REQUIRED ACTION: The answer must consist of every line from the data that holds "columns".

DATASET CONTENT:
Start of Block

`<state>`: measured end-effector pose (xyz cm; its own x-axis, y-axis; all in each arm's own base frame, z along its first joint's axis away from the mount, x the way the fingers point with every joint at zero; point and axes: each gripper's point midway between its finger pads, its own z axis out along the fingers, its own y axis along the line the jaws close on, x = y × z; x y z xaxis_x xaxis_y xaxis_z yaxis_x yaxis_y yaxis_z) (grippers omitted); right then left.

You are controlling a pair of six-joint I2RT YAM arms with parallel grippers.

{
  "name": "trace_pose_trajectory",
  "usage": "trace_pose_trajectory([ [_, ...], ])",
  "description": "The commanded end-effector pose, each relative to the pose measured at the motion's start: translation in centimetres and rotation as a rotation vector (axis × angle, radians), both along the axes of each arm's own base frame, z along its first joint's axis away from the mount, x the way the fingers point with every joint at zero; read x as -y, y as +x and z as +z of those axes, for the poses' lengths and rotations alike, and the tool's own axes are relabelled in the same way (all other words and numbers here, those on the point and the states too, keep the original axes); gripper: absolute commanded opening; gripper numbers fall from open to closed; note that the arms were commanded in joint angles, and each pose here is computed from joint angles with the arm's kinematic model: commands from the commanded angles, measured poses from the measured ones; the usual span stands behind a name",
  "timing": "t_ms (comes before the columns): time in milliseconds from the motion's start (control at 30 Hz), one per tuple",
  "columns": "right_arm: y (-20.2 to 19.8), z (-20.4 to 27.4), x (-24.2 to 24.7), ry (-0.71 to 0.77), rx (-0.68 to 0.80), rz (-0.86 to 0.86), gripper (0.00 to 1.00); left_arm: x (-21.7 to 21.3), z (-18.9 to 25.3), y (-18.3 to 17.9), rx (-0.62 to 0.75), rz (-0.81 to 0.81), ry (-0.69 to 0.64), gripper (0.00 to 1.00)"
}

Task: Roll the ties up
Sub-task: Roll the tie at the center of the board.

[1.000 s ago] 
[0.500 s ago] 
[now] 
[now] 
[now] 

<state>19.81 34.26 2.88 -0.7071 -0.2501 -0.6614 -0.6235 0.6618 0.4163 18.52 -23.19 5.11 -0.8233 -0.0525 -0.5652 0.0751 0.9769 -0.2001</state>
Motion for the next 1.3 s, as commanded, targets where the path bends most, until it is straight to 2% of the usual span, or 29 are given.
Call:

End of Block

RESULT OF THIS EXERCISE:
  "timing": "t_ms (comes before the columns): time in milliseconds from the motion's start (control at 30 Hz), one per tuple",
  "columns": "right_arm: y (-20.2 to 19.8), z (-20.4 to 27.4), x (-24.2 to 24.7), ry (-0.71 to 0.77), rx (-0.68 to 0.80), rz (-0.86 to 0.86), gripper (0.00 to 1.00); left_arm: x (-21.7 to 21.3), z (-18.9 to 25.3), y (-18.3 to 17.9), rx (-0.62 to 0.75), rz (-0.81 to 0.81), ry (-0.69 to 0.64), gripper (0.00 to 1.00)"

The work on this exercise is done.